Images were obtained using a DigiColor light booth produced by Zhejiang SCOCIE Instrument, China, as shown in Fig. 3. LED clusters, including the 16 abovementioned LEDs (Fig. 2(a)), were evenly distributed on both bottom sides of the booth, with four LED clusters on each side. The light emitted at each side was scattered by a diffuse plate, reflected by an aspherical mirror, and diffused through the inner walls and arch dome of the light booth to uniformly illuminate the object placed on the floor of the booth. This particular light booth provided a closed environment which allowed uniform controlled lighting of the object to be measured. An industrial color camera was mounted perpendicularly at the top, in the center of the dome, with a vertical distance of 80 cm to the floor.
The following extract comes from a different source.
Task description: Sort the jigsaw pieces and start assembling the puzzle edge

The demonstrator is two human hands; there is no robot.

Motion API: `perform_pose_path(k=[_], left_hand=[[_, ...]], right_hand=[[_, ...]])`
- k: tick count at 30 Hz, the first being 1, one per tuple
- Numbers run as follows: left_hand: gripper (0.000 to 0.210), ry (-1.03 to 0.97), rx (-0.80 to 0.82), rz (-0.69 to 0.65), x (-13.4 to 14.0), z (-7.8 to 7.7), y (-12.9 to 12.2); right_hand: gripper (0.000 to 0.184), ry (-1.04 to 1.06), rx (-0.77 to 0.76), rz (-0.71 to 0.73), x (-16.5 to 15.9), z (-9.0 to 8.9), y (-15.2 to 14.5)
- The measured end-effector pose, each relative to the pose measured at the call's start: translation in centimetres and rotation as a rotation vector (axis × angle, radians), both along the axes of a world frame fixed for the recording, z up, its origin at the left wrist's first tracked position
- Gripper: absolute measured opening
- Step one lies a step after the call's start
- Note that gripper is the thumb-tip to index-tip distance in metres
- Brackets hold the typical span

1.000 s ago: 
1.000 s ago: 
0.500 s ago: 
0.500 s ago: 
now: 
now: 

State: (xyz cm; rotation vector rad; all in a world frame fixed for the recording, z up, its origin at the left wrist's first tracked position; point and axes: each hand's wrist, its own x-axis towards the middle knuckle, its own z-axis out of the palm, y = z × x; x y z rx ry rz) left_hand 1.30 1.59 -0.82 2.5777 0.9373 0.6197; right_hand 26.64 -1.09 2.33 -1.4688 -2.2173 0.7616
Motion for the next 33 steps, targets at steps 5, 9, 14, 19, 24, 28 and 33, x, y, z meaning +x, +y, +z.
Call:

Specifically, a Daheng color camera model ME2P-1230-23U3C was used, with a lens of 16 mm focal length, providing a resolution of 4096 × 3000 pixels and 12 bits depth. This camera is suitable for industrial inspection, medical and scientific research, education, and security applications. The camera controlling software was generated from a software development kit provided by Daheng, including camera setting, image acquisition, and image processing, and was integrated with the LED controlling software. The camera settings used in the experiment were fixed in aperture, shutter speed, and white balance (D65) to avoid overexposure of patches in the three color charts employed (Fig. 4) under the nine light sources considered. The images captured were used without further image processing after demosaicing.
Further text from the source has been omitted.